> [Problem statement]: Without any alteration, retype the records that appear below.

————

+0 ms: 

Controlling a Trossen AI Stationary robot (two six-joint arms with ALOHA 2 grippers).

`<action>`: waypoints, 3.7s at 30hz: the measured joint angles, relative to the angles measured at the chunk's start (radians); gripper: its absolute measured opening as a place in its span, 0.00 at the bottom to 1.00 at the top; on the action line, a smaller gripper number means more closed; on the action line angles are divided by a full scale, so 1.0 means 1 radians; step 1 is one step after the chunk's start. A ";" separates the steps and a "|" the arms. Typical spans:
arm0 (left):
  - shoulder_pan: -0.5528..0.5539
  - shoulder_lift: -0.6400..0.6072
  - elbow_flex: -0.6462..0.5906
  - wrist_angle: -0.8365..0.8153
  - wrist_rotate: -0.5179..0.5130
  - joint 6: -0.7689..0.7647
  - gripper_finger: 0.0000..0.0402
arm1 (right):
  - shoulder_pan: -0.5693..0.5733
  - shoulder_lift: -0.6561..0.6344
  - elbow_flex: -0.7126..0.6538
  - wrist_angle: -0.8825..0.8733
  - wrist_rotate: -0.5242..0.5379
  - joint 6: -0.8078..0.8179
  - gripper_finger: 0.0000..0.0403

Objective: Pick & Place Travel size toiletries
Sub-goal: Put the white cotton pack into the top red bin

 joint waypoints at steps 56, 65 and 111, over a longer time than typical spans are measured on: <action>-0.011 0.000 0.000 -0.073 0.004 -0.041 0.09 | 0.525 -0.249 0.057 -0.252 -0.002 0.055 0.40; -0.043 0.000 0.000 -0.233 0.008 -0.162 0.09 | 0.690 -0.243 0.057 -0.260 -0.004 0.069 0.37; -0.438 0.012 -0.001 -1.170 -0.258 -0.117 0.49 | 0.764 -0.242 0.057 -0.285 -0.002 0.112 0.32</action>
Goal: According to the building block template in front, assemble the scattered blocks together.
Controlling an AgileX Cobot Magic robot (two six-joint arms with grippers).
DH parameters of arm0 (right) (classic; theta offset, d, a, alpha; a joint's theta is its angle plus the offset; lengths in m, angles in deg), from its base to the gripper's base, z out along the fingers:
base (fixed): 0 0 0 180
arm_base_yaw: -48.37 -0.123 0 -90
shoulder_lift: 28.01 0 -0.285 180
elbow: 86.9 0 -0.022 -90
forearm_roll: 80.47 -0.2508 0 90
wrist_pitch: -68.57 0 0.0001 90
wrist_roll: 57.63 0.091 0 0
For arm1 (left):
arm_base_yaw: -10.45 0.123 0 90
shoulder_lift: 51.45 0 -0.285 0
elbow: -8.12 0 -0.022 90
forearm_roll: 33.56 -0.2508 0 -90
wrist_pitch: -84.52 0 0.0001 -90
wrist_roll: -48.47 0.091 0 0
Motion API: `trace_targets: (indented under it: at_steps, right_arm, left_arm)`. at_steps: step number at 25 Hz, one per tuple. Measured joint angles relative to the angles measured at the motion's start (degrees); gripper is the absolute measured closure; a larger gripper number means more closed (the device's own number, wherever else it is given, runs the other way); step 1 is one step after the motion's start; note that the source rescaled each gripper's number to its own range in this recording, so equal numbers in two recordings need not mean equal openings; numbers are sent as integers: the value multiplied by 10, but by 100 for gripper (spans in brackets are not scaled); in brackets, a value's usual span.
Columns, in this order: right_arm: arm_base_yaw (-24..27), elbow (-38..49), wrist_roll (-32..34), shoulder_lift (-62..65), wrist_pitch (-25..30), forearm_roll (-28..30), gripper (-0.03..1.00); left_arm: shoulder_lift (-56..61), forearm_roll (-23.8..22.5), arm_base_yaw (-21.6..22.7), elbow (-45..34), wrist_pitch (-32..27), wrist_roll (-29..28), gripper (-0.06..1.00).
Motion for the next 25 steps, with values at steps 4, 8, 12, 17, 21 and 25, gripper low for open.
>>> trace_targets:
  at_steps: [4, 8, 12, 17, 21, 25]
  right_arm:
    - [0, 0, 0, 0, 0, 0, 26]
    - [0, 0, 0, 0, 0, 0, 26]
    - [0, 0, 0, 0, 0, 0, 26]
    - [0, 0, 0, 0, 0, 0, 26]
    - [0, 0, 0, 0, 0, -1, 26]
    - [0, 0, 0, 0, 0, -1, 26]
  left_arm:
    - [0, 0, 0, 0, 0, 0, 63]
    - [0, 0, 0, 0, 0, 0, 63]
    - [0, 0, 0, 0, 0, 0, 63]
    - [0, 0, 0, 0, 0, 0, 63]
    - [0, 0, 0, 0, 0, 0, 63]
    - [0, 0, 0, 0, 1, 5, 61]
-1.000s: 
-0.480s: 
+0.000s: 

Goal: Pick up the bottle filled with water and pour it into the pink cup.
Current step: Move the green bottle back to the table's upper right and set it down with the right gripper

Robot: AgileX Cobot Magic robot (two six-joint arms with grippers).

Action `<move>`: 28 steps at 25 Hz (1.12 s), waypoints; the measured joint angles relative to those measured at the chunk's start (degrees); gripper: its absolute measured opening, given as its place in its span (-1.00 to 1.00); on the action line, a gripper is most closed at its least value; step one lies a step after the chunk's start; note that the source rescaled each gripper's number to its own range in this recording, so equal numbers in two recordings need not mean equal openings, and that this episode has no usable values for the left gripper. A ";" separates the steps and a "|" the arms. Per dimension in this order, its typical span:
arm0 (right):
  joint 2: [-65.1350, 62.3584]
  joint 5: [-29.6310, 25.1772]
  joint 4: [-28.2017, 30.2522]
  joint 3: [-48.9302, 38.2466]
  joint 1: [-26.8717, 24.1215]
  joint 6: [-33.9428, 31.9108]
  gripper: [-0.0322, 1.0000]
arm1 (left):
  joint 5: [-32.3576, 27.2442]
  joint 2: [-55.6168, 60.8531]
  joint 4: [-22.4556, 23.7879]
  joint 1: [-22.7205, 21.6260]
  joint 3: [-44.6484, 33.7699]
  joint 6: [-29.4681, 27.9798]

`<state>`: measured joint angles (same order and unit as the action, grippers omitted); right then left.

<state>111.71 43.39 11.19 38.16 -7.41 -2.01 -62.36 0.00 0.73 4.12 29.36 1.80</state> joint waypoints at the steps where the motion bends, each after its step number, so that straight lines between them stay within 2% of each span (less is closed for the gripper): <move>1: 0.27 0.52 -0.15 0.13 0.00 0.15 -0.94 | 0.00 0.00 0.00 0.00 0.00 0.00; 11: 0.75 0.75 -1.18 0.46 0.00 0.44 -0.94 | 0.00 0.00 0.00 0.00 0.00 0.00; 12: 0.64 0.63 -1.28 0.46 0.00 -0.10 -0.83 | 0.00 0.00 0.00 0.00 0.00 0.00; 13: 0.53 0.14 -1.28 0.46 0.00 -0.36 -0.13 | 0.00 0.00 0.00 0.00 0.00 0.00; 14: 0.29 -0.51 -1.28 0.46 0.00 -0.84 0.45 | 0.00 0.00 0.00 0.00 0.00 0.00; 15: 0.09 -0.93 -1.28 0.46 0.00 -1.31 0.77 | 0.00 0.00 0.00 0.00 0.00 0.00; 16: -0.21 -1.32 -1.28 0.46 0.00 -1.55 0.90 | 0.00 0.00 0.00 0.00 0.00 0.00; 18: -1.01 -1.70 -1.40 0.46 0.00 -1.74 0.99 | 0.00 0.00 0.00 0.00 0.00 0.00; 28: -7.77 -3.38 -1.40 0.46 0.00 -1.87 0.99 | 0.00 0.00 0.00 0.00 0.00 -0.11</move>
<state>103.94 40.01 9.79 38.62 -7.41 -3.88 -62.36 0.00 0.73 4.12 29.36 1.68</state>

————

> [Problem solution]:
+0 ms: 

Controlling a Trossen AI Stationary robot (two six-joint arms with ALOHA 2 grippers).

`<action>`: waypoints, 3.7s at 30hz: the measured joint angles, relative to the angles measured at the chunk's start (radians); gripper: its absolute measured opening as a place in its span, 0.00 at the bottom to 1.00 at the top; on the action line, a smaller gripper number means more closed; on the action line angles are divided by a full scale, so 1.0 means 1 radians; step 1 is one step after the chunk's start. A ";" separates the steps and a "|" the arms. Typical spans:
arm0 (left):
  - shoulder_pan: -0.5528..0.5539
  - shoulder_lift: -0.6400..0.6072
  - elbow_flex: -0.6462..0.5906
  - wrist_angle: -0.8365..0.8153
  - wrist_rotate: -0.5179..0.5130
  - joint 6: -0.7689..0.7647
  - gripper_finger: 0.0000..0.0402
arm1 (right):
  - shoulder_pan: -0.5693..0.5733
  - shoulder_lift: -0.6561..0.6344
  - elbow_flex: -0.7126..0.6538
  - wrist_angle: -0.8825..0.8733
  - wrist_rotate: -0.5242..0.5379
  - joint 6: -0.8078..0.8179
  - gripper_finger: 0.0000..0.0403

Objective: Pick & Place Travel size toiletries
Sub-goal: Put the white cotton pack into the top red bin

 joint waypoints at steps 56, 65 and 111, over a longer time than typical spans are measured on: <action>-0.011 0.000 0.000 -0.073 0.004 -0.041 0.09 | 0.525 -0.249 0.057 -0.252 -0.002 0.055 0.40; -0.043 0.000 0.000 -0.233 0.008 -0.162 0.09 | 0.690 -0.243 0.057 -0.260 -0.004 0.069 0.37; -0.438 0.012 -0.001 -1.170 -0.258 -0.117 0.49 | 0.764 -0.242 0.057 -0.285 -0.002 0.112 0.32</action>
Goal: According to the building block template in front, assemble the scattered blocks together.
Controlling an AgileX Cobot Magic robot (two six-joint arms with grippers).
DH parameters of arm0 (right) (classic; theta offset, d, a, alpha; a joint's theta is its angle plus the offset; lengths in m, angles in deg), from its base to the gripper's base, z out along the fingers:
base (fixed): 0 0 0 180
arm_base_yaw: -48.37 -0.123 0 -90
shoulder_lift: 28.01 0 -0.285 180
elbow: 86.9 0 -0.022 -90
forearm_roll: 80.47 -0.2508 0 90
wrist_pitch: -68.57 0 0.0001 90
wrist_roll: 57.63 0.091 0 0
For arm1 (left):
arm_base_yaw: -10.45 0.123 0 90
shoulder_lift: 51.45 0 -0.285 0
elbow: -8.12 0 -0.022 90
forearm_roll: 33.56 -0.2508 0 -90
wrist_pitch: -84.52 0 0.0001 -90
wrist_roll: -48.47 0.091 0 0
Motion API: `trace_targets: (indented under it: at_steps, right_arm, left_arm)`. at_steps: step number at 25 Hz, one per tuple. Measured joint angles relative to the angles measured at the motion's start (degrees); gripper is the absolute measured closure; a larger gripper number means more closed (the device's own number, wherever else it is given, runs the other way); step 1 is one step after the motion's start; note that the source rescaled each gripper's number to its own range in this recording, so equal numbers in two recordings need not mean equal openings; numbers are sent as integers: the value multiplied by 10, but by 100 for gripper (spans in brackets are not scaled); in brackets, a value's usual span.
Columns, in this order: right_arm: arm_base_yaw (-24..27), elbow (-38..49), wrist_roll (-32..34), shoulder_lift (-62..65), wrist_pitch (-25..30), forearm_roll (-28..30), gripper (-0.03..1.00); left_arm: shoulder_lift (-56..61), forearm_roll (-23.8..22.5), arm_base_yaw (-21.6..22.7), elbow (-45..34), wrist_pitch (-32..27), wrist_roll (-29..28), gripper (-0.06..1.00).
Motion for the next 25 steps, with values at steps 4, 8, 12, 17, 21 and 25, gripper low for open.
>>> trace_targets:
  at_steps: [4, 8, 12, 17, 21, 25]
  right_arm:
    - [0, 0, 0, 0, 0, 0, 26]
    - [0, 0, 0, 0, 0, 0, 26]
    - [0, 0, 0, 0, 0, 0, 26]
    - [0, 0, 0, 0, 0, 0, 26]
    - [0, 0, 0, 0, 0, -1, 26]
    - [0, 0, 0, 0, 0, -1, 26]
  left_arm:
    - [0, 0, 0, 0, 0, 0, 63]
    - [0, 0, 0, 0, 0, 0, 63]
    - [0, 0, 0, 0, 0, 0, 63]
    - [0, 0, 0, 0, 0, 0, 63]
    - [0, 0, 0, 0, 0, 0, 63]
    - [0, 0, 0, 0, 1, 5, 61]
-1.000s: 
-0.480s: 
+0.000s: 

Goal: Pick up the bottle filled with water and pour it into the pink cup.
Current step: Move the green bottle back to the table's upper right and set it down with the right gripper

Robot: AgileX Cobot Magic robot (two six-joint arms with grippers).

Action `<move>`: 28 steps at 25 Hz (1.12 s), waypoints; the measured joint angles relative to those measured at the chunk's start (degrees); gripper: its absolute measured opening, given as its place in its span (-1.00 to 1.00); on the action line, a gripper is most closed at its least value; step one lies a step after the chunk's start; note that the source rescaled each gripper's number to its own range in this recording, so equal numbers in two recordings need not mean equal openings, and that this episode has no usable values for the left gripper. A ";" separates the steps and a "|" the arms. Per dimension in this order, its typical span:
arm0 (right):
  joint 2: [-65.1350, 62.3584]
  joint 5: [-29.6310, 25.1772]
  joint 4: [-28.2017, 30.2522]
  joint 3: [-48.9302, 38.2466]
  joint 1: [-26.8717, 24.1215]
  joint 6: [-33.9428, 31.9108]
  gripper: [-0.0322, 1.0000]
arm1 (left):
  joint 5: [-32.3576, 27.2442]
  joint 2: [-55.6168, 60.8531]
  joint 4: [-22.4556, 23.7879]
  joint 1: [-22.7205, 21.6260]
  joint 3: [-44.6484, 33.7699]
  joint 6: [-29.4681, 27.9798]

`<state>`: measured joint angles (same order and unit as the action, grippers omitted); right then left.

<state>111.71 43.39 11.19 38.16 -7.41 -2.01 -62.36 0.00 0.73 4.12 29.36 1.80</state> joint waypoints at the steps where the motion bends, each after its step number, so that straight lines between them stay within 2% of each span (less is closed for the gripper): <move>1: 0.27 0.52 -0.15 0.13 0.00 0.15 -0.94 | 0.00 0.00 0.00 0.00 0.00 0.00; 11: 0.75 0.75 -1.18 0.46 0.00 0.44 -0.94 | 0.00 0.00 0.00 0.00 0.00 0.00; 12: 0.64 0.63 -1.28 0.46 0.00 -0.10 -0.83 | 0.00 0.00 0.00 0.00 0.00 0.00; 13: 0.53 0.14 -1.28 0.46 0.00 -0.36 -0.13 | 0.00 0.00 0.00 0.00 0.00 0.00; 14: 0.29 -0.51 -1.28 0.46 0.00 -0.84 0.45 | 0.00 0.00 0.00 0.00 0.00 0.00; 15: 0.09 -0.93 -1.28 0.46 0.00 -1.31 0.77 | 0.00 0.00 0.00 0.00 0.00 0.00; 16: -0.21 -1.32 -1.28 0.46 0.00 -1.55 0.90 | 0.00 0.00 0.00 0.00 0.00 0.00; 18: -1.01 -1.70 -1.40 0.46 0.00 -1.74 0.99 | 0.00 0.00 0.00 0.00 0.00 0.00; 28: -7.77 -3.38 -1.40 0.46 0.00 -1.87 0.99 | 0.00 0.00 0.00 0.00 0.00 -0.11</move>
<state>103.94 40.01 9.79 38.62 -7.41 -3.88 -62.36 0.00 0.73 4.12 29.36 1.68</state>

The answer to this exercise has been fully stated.